◆ **Assignment**
Your output should be the lines of the entries below, exactly, from the first one through the line that holds "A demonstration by".

Given records Block Start

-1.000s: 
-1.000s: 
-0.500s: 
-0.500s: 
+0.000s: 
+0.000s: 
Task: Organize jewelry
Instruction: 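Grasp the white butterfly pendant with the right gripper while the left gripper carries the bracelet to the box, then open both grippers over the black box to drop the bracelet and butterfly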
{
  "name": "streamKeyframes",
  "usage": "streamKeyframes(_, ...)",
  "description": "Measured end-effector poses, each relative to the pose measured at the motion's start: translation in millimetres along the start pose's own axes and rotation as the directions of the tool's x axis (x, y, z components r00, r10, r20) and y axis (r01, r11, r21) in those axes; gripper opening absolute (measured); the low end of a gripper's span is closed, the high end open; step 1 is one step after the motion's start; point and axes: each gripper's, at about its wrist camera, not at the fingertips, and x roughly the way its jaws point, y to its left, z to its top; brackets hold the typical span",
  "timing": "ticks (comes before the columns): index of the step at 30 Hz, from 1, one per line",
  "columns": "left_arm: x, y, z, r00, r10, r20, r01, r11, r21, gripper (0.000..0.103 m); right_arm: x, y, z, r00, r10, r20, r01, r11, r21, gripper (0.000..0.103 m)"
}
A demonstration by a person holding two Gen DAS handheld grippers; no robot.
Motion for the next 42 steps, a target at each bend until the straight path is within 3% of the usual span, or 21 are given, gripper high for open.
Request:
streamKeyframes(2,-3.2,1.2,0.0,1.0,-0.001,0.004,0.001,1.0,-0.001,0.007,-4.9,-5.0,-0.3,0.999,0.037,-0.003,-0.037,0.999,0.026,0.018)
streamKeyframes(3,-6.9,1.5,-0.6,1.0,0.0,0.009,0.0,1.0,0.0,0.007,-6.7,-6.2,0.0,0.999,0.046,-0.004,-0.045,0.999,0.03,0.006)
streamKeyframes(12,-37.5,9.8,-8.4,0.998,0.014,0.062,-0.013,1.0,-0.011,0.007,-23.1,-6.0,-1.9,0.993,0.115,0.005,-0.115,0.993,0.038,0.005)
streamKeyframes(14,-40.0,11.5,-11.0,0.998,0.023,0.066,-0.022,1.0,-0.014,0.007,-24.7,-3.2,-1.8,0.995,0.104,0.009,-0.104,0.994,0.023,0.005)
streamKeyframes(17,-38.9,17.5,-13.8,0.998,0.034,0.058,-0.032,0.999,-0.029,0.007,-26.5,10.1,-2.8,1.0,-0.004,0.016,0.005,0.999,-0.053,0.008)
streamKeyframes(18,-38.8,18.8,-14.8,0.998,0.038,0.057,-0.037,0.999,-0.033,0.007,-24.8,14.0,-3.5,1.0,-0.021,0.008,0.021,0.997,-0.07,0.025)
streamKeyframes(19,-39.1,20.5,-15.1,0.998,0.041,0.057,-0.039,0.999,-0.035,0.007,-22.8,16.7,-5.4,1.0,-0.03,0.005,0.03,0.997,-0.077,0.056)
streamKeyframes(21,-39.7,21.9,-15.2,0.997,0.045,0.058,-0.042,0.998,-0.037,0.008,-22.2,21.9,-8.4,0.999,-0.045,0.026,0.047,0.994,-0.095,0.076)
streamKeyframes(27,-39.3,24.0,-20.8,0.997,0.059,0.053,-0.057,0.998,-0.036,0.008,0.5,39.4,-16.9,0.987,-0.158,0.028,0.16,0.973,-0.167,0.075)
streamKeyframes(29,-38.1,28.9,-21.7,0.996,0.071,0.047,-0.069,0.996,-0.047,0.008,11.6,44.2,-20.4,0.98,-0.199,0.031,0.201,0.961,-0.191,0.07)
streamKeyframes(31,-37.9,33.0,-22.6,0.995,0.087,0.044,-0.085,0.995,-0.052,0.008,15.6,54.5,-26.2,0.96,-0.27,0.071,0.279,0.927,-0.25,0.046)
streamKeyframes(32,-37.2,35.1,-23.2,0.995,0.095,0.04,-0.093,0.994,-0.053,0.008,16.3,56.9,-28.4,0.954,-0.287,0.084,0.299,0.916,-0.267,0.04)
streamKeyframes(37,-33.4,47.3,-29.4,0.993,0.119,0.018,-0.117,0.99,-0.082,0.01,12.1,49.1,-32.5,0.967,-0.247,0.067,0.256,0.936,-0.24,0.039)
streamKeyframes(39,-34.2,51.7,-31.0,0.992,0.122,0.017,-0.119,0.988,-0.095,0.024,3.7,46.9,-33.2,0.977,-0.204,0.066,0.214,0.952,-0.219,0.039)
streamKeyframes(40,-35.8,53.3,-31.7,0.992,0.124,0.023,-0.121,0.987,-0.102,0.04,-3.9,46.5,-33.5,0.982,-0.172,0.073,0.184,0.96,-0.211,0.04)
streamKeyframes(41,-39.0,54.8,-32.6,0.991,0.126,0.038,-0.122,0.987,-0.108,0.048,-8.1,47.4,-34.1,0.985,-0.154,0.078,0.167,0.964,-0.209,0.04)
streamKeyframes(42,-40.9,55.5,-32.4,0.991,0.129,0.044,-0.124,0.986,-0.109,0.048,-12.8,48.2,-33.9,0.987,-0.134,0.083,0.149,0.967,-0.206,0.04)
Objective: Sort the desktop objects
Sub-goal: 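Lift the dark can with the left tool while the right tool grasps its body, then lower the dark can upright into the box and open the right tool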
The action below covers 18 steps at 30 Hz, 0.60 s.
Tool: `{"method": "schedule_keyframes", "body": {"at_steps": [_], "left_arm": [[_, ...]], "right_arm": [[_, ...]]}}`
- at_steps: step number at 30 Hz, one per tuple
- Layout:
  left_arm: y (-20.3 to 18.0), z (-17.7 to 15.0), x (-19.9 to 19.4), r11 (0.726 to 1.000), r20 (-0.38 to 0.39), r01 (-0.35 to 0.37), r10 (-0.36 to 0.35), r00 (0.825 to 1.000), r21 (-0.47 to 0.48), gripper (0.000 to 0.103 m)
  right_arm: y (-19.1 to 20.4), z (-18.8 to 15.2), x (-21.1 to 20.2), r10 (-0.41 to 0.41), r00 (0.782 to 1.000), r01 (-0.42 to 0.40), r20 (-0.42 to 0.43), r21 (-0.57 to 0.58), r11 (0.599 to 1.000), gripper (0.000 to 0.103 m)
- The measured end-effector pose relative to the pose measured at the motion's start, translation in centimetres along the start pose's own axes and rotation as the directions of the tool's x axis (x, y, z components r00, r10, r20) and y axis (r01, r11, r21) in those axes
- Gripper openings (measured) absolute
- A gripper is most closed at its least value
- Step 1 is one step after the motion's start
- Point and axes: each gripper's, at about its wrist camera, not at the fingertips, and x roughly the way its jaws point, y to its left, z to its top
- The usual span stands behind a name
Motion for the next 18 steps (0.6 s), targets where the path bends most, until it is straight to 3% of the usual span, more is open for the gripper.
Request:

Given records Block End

◆ **The completed task**
-1.000s: 
-1.000s: 
-0.500s: 
-0.500s: 
+0.000s: 
+0.000s: 
Task: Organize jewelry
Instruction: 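Grasp the white butterfly pendant with the right gripper while the left gripper carries the bracelet to the box, then open both grippers over the black box to drop the bracelet and butterfly
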{
  "name": "streamKeyframes",
  "usage": "streamKeyframes(_, ...)",
  "description": "Measured end-effector poses, each relative to the pose measured at the motion's start: translation in millimetres along the start pose's own axes and rotation as the directions of the tool's x axis (x, y, z components r00, r10, r20) and y axis (r01, r11, r21) in those axes; gripper opening absolute (measured); the low end of a gripper's span is closed, the high end open; step 1 is one step after the motion's start; point and axes: each gripper's, at about its wrist camera, not at the fingertips, and x roughly the way its jaws point, y to its left, z to its top; brackets hold the typical span",
  "timing": "ticks (comes before the columns): index of the step at 30 Hz, from 1, one per line",
  "columns": "left_arm: x, y, z, r00, r10, r20, r01, r11, r21, gripper (0.000..0.103 m); right_arm: x, y, z, r00, r10, r20, r01, r11, r21, gripper (0.000..0.103 m)"
}
A demonstration by a person holding two Gen DAS handheld grippers; no robot.

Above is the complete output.